■ TASK INPUT:
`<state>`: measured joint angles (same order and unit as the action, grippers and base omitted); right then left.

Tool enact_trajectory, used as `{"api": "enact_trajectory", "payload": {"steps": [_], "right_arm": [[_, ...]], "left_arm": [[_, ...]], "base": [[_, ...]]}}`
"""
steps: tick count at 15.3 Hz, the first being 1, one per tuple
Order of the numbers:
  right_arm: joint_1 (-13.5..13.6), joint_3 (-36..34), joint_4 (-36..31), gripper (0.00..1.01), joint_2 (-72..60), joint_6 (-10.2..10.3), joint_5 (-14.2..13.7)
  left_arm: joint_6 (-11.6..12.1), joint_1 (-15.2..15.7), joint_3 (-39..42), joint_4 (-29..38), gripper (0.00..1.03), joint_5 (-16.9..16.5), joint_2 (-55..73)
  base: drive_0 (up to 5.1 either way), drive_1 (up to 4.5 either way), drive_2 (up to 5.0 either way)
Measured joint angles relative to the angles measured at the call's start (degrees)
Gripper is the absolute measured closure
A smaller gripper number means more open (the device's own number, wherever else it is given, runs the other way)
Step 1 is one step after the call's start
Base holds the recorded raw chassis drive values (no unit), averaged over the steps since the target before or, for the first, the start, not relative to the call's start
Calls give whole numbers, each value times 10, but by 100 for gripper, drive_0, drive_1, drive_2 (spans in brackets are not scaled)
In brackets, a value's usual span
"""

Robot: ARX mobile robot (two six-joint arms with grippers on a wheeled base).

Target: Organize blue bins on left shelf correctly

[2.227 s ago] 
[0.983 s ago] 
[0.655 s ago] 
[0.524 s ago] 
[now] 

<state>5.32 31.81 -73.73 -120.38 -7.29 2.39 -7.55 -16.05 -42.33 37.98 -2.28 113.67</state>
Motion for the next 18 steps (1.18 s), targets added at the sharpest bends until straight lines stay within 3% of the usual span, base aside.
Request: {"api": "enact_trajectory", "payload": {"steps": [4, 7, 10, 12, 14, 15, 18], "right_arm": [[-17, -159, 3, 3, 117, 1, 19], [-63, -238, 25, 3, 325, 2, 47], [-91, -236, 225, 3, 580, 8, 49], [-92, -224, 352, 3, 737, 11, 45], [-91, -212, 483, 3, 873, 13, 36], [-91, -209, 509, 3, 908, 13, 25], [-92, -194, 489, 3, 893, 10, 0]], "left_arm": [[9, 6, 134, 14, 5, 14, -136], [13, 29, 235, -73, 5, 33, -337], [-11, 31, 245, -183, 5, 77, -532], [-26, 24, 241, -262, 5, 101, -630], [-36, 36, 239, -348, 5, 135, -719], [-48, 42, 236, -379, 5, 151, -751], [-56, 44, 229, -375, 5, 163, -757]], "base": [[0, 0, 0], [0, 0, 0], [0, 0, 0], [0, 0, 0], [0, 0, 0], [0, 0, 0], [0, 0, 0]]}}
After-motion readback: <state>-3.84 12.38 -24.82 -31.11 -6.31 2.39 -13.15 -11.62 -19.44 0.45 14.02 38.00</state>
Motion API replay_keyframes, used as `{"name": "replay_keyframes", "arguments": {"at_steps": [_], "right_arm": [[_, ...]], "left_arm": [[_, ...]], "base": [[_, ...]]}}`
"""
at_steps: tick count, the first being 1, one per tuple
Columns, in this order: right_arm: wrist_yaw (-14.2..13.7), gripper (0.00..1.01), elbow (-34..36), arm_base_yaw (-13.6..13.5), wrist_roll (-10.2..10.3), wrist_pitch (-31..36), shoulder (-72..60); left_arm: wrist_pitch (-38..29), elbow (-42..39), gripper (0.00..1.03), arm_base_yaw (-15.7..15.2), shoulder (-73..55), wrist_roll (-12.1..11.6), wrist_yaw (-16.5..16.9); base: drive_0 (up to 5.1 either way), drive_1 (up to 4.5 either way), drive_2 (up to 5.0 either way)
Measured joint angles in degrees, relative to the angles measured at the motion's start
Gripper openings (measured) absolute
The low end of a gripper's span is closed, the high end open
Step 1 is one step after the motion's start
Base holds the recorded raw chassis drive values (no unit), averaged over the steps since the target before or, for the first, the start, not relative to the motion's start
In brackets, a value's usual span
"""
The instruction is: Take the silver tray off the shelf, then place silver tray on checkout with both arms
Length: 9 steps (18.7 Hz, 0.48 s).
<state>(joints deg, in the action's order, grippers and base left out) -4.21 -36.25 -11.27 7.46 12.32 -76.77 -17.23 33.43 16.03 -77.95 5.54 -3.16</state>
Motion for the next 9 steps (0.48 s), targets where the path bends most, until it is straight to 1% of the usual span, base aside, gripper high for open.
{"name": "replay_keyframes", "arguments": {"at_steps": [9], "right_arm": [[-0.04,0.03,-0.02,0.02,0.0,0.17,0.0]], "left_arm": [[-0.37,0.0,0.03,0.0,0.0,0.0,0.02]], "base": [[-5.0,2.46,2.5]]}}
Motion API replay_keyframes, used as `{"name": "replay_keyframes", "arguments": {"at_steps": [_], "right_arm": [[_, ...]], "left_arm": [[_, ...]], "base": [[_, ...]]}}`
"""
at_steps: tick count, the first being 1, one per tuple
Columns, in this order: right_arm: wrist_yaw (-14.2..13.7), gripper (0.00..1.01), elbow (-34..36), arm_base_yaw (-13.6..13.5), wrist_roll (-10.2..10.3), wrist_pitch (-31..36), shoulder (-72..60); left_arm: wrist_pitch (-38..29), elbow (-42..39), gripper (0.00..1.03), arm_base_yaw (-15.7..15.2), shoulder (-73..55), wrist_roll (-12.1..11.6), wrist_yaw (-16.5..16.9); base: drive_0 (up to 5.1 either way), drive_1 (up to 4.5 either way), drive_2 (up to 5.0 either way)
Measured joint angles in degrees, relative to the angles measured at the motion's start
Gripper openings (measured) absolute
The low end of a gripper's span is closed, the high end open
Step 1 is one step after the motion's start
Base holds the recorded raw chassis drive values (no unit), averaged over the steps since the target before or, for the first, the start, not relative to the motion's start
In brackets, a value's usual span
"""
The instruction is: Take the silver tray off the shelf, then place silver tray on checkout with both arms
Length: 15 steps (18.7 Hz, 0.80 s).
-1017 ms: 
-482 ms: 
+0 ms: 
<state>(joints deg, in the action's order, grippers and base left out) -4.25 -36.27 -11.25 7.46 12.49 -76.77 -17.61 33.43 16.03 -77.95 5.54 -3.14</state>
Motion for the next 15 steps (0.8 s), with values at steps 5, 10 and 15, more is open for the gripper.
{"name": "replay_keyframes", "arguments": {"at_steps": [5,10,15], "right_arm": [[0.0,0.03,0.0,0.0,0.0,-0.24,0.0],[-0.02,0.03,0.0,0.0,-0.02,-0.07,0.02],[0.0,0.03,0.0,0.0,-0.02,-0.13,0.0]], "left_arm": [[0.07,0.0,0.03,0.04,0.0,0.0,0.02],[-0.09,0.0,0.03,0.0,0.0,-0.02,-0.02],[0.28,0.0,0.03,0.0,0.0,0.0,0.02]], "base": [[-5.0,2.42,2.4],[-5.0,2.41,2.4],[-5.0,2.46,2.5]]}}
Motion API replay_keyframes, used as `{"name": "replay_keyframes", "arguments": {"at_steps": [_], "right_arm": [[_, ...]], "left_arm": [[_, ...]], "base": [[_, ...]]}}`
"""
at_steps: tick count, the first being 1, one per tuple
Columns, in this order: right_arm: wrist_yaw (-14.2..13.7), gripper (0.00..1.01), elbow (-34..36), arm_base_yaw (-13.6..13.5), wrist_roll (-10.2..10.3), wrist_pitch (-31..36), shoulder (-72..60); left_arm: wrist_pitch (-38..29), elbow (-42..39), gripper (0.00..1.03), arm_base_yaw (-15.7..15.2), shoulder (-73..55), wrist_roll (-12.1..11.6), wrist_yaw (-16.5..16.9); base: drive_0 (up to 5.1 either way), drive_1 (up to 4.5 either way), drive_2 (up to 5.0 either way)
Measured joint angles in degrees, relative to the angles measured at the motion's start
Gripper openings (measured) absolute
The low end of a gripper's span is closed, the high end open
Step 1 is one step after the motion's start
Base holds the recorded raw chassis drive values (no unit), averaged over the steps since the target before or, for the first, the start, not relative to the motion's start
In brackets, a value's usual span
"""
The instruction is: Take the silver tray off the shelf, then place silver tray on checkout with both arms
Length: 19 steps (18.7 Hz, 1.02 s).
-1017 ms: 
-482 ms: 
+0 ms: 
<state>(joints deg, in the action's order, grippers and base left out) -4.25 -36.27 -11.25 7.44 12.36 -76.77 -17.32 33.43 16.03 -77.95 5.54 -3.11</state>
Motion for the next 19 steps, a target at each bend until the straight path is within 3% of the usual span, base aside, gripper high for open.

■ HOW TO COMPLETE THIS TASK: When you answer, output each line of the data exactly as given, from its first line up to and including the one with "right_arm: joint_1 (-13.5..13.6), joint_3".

■ OUTPUT OF THE TASK:
`<state>`: measured joint angles (same order and unit as the action, grippers and base omitted); right then left.

Tool enact_trajectory, used as `{"api": "enact_trajectory", "payload": {"steps": [_], "right_arm": [[_, ...]], "left_arm": [[_, ...]], "base": [[_, ...]]}}`
"""
steps: tick count at 15.3 Hz, the first being 1, one per tuple
Order of the numbers:
  right_arm: joint_1 (-13.5..13.6), joint_3 (-36..34), joint_4 (-36..31), gripper (0.00..1.01), joint_2 (-72..60), joint_6 (-10.2..10.3), joint_5 (-14.2..13.7)

No more output will be given.